Adenoid cystic carcinoma, a relatively uncommon tumor of salivary glands, is characterized by a prolonged clinical course and a fatal outcome. The molecular events underlying their progression are unknown. In this study, we examined the methylation status of E-cadherin gene and its protein expression in 23 cases of adenoid cystic carcinoma and correlated the results with the clinicopathologic factors to determine its role in these tumors. We also analyzed the effect of 5-azacytidine on the re-expression in a methylated cell line of adenoid cystic carcinoma for this gene. In our study, E-cadherin immunoreactivity, although heterogeneous, showed a progressive reduction with high histological grade and in metastatic and recurrent lesions. Promoter methylation was detected in 16 of 23 cases (70%), but there was no correlation with the histological grade or patient prognosis. Microdissection of immuno-negative cells in heterogeneous tumors showed positive methlyation.

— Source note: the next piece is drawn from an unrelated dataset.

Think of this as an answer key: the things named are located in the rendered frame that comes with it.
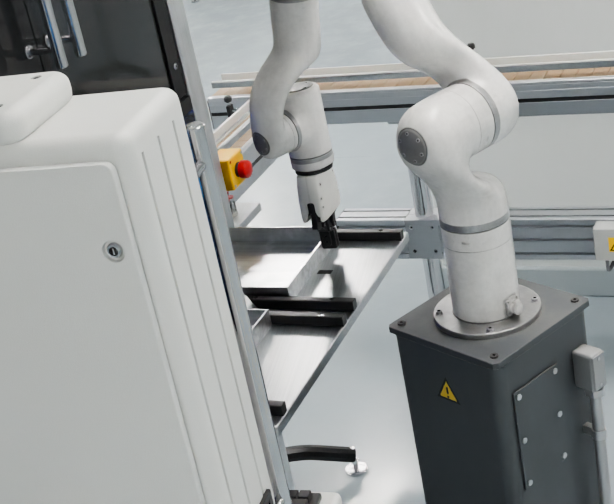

In the cell line from salivary adenoid cystic carcinoma with methylated E-cadherin, 5-azacytidine restored the E-cadherin expression. Our results indicate that: (1) E-cadherin gene promoter is frequently methylated in adenoid cystic carcinoma, leading to reduced E-cadherin expression, (2) variable E-cadherin expression might result from the intratumoral heterogeneity, and (3) increased extent of methylated areas may be associated with progression and advancement of the disease.